Преступление в Орсивале | страница 51



Казалось, папаша Планта еще не вполне убежден. — А как же следы борьбы там, на песке? — спросил он.

Лекок замахал руками.

— Господин мировой судья изволит шутить, я так полагаю, — возразил он. — Эти следы не обманули бы и лицеиста.

— Все же мне кажется…

— Ошибиться здесь невозможно, сударь. Действительно, песок разрыт, раскидан. Но все борозды и рытвины, обнажившие землю, которая прежде была присыпана песком, оставлены одним человеком; вам, вероятно, трудно в это поверить, но убедитесь сами; и более того, следы оставлены носком сапога.

— И впрямь, вижу.

— Ну что ж, сударь, если в таком месте, как здесь, доступном для последующего осмотра, происходила борьба, после нее остаются два вида совершенно различных следов: нападающего и жертвы.
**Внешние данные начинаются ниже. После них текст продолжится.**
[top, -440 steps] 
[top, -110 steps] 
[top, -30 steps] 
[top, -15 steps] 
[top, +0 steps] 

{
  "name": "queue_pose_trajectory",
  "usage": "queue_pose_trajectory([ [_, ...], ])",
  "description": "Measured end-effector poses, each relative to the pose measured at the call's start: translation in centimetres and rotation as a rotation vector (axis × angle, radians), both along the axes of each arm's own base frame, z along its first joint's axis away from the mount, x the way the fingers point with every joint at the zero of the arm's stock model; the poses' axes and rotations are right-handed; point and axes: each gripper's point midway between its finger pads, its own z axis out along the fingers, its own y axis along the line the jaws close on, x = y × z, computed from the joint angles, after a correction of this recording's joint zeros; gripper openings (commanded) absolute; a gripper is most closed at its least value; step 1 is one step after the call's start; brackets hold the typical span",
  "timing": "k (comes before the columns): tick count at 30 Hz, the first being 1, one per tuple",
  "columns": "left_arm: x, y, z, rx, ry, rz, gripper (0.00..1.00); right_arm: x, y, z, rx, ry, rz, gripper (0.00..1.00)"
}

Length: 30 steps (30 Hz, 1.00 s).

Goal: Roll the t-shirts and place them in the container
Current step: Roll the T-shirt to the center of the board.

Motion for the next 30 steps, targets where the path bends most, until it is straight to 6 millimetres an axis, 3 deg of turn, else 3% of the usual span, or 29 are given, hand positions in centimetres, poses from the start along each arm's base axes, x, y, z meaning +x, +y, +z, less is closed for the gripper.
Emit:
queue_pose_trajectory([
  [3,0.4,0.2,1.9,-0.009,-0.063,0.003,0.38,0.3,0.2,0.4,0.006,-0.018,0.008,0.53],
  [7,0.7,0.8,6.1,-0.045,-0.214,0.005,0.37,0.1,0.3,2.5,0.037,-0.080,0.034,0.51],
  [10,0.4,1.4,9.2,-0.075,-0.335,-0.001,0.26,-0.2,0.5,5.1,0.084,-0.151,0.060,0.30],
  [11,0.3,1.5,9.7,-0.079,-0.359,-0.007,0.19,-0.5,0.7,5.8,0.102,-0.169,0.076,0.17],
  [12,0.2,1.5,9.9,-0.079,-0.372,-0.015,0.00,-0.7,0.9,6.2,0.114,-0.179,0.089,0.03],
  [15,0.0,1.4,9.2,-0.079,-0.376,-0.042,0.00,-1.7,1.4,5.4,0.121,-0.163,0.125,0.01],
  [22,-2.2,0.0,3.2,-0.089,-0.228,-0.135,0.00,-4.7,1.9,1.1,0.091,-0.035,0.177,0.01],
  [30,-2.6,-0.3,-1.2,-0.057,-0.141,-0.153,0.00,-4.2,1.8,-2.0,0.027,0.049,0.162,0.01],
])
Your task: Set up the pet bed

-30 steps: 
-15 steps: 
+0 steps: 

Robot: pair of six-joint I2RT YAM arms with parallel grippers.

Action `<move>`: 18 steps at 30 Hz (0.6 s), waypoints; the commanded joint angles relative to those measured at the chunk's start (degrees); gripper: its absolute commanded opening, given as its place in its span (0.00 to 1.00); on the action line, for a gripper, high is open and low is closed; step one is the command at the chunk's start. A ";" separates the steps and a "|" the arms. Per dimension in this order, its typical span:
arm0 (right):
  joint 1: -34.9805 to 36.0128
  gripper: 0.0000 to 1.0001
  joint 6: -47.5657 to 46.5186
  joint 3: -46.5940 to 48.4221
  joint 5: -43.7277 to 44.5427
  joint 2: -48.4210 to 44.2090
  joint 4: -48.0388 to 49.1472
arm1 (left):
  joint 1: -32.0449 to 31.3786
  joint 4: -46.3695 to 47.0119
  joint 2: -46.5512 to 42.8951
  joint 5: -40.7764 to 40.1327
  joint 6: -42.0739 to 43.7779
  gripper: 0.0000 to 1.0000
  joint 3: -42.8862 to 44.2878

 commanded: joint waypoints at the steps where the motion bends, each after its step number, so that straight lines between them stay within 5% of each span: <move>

Нападающий, который устремляется вперед, неизбежно опирается на носки ног. которые глубже впечатываются в землю. Жертва, напротив, обороняется, пытается вырваться из рук насильника, она отклоняется, изгибается назад, и в землю вдавливаются ее каблуки. Когда силы противников равны, мы находим приблизительно одинаковое число отпечатков носков и каблуков, в зависимости от того, как развивалась схватка. А что мы видим здесь?

Папаша Планта перебил сыщика.

— Довольно, сударь, — сказал он, — этого достаточно, чтобы убедить самого недоверчивого слушателя. — И после минутного раздумья, добавил как бы в ответ на свою тайную мысль: — Нет-нет, никаких возражений тут быть не может.

Г-н Лекок, со своей стороны, подумал, что проделанный им труд заслуживает поощрения, и с победным видом проглотил лакричную пастилку.

— Но я еще не кончил, — заметил он. — Мы говорили о том, что с графиней не могли расправиться здесь. Добавлю: ее не принесли сюда, а притащили волоком. Это нетрудно доказать. Существуют лишь два способа волочь труп: за плечи — тогда ноги оставляют на земле две параллельные борозды, и за ноги — тогда остается один, довольно широкий, след от головы.

Папаша Планта кивком выразил согласие.

— Осматривая газон, — продолжал сыщик, — я обнаружит параллельные борозды, явно следы ног, и одновременно широкую полосу примятой травы. Почему? Дело в том, что по лужайке волокли не мужчину, а женщину, причем одетую в платье с достаточно тяжелыми юбками. Словом, то был труп графини, а не графа.

Лекок сделал паузу, ожидая одобрения, вопроса, замечания.

Но старый судья, казалось, перестал его слушать и погрузился в какие-то совершенно отвлеченные размышления.

Темнело, и над Сеной дрожал туман, легкий, словно дымок над горящей соломой.